Prima di inoltrarsi nell’analisi del loro significato va fatta un’importante osservazione sul verbo kimbundu: esso presenta delle modificazioni semantiche estremamente interessanti per mezzo di certe particelle e suffissi verbali, dando origine a significati diversi. Vediamo, ad es., come viene tradotta la frase di Mt 10, 20: “Non sarete voi a parlare, ma sarà lo Spirito del Padre Vostro che parlerà in voi”. La Bibbia kimbundu traduce: “… ki enu dingi mu zuela, maji o Nzumbi ia Tat’enu muene u zuelela moxi dienu”. Il kimbundu usa zuela, per il primo “parlare” e zuelela, per il secondo (che tra l’altro sta al presente e non al futuro).

Non è questa la sede per soffermarci sulle peculiarità di ogni forma. Ai fini della nostra ricerca ci limiteremo a osservare che delle forme in questione, non tutte coinvolgono il soggetto agente in egual misura. Le forme attive, iterative, passive, frequentative, ad esempio, toccano il soggetto nei suoi aspetti diremmo puramente sociologici e formali, mentre le forme relative, causative, determinative, coinvolgono il soggetto in tutta la sua dimensione etica, morale e antropologica, postulando un senso di responsabilità, del tipo di chi deve presentare i conti a qualcuno.

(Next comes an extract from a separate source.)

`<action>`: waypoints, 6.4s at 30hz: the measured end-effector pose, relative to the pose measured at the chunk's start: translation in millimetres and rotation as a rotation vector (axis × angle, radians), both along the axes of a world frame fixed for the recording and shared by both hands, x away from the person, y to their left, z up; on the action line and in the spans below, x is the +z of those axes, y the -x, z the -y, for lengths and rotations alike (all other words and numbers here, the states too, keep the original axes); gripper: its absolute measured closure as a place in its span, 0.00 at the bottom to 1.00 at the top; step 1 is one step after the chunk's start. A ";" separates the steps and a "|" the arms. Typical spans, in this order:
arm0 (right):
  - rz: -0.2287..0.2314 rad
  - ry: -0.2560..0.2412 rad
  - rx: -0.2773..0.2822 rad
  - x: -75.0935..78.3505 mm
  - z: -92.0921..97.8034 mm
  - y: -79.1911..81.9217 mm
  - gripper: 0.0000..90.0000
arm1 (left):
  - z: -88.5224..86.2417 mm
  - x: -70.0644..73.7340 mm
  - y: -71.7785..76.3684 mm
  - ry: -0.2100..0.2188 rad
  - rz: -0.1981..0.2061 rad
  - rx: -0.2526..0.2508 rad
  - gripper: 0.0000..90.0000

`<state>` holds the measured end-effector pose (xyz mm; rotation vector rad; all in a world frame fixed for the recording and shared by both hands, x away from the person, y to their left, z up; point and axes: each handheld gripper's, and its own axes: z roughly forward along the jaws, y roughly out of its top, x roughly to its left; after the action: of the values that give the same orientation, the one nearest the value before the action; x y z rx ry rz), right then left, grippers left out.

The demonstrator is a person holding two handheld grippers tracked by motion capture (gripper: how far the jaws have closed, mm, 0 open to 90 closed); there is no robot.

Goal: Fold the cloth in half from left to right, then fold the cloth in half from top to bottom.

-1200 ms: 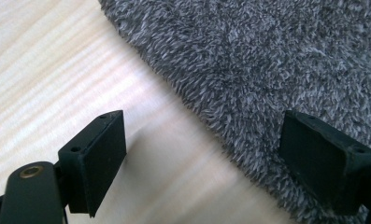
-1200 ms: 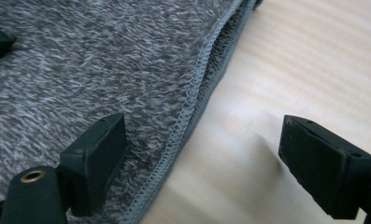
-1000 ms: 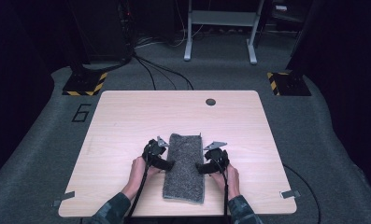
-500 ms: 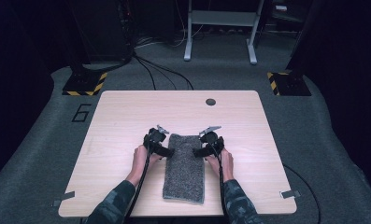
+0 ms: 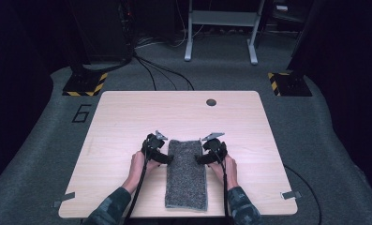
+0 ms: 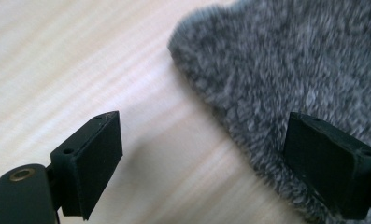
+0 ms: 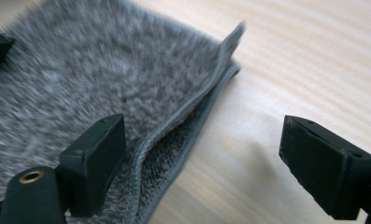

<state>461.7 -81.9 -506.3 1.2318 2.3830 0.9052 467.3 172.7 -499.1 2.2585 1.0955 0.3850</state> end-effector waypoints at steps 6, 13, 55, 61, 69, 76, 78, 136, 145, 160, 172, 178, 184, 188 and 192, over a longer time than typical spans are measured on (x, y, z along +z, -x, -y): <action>0.010 0.009 -0.040 6.4 1.3 -24.1 0.17 | 4.7 0.1 -26.2 -0.020 0.006 0.048 0.13; -0.029 0.033 -0.060 -7.8 4.3 -35.5 0.16 | 1.2 -13.4 -29.7 -0.023 -0.018 0.059 0.14; -0.076 -0.029 -0.028 2.0 -7.3 -49.5 0.52 | 8.1 -7.1 -39.8 0.043 -0.052 0.064 0.39; -0.074 -0.035 -0.032 -0.2 -7.6 -51.3 0.72 | 14.6 -6.4 -37.6 0.019 -0.027 0.034 0.61; -0.116 -0.095 -0.015 -1.4 -2.5 -57.6 0.93 | 18.7 -6.2 -39.9 0.022 -0.023 0.009 0.85; -0.098 -0.070 -0.009 0.6 -6.7 -57.2 0.97 | 18.5 -5.6 -43.2 0.041 -0.043 -0.001 0.96; -0.097 -0.069 -0.008 0.8 -6.8 -57.2 0.97 | 18.9 -5.4 -43.2 0.043 -0.043 0.003 0.96; 0.191 -0.098 -0.002 106.7 -3.0 -58.6 0.98 | 6.4 87.2 -56.1 0.187 0.177 0.023 0.97; 0.171 -0.103 0.034 92.2 -1.2 -40.8 0.98 | 2.1 70.2 -44.7 0.175 0.144 -0.012 0.97; 0.128 -0.127 0.033 77.5 6.2 -38.7 0.98 | 3.9 59.1 -40.1 0.190 0.098 -0.025 0.97; 0.101 -0.118 0.082 53.3 9.2 -1.5 0.97 | 0.8 37.0 -9.8 0.199 0.044 -0.070 0.96; 0.084 -0.111 0.090 40.0 12.1 12.8 0.95 | 1.3 25.4 3.8 0.195 0.010 -0.084 0.95; 0.071 -0.114 0.092 32.5 17.5 28.4 0.90 | -4.1 14.9 18.4 0.211 -0.038 -0.113 0.85; 0.071 -0.118 0.097 34.5 20.8 39.0 0.88 | -7.3 15.2 31.6 0.236 -0.052 -0.134 0.74; 0.071 -0.130 0.105 37.2 24.5 49.6 0.85 | -10.7 17.8 42.7 0.250 -0.066 -0.150 0.67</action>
<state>412.1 -106.4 -469.1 1.1082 2.3844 1.1332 424.6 183.4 -481.3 2.1248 0.9417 0.1053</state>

Torniamo ora ai nostri verbi impiegati per designare l’accoglienza dell’ospite: kuzalela e kutambulula. Il primo ha come verbo-madre kuzafa e in questa posizione significa propriamente “stendere una stuoia”; il secondo invece viene da kutambula e significa “ricevere”.

Il fatto che i bantu nel contesto dell’accoglienza dell’ospite usino le forme relativo-determinative, lascia intendere che essi compiono l’ospitalità non solo con la coscienza di una iniziativa puramente personale, e nemmeno come un cieco istinto di solidarietà, bensì lo fanno in ottemperanza di imperativi e dettami ben precisi e con una ben chiara consapevolezza della responsabilità che grava su di loro quando devono muoversi nell’ambito dell’ospitalità.  In  altre  parole  i  bantu  vedono nell’ospitalità una domanda e un dono mascherati che esigono una risposta ed un’accettazione concrete, attente e responsabili.

Stando così le cose, allora, si può capire adesso la parentela semantica tra mujitu (ospite) e ujitu (offerta). In questa prospettiva, dunque, il kuzalela non ci dà semplicemente il senso di stendere una stuoia per farvi dormire una persona, quanto il senso di stendere quella stuoia con riverenza, grazia e premura. Il kutambulufa non traduce semplicemente un ricevimento guidato da criteri individualistici e soggettivi ma, nel farlo, si deve dare il meglio di se stessi, perché chi ospita deve rappresentare tutta la comunità a cui appartiene, comunità che è composta dai vivi e dagli antenati, di cui parleremo più avanti.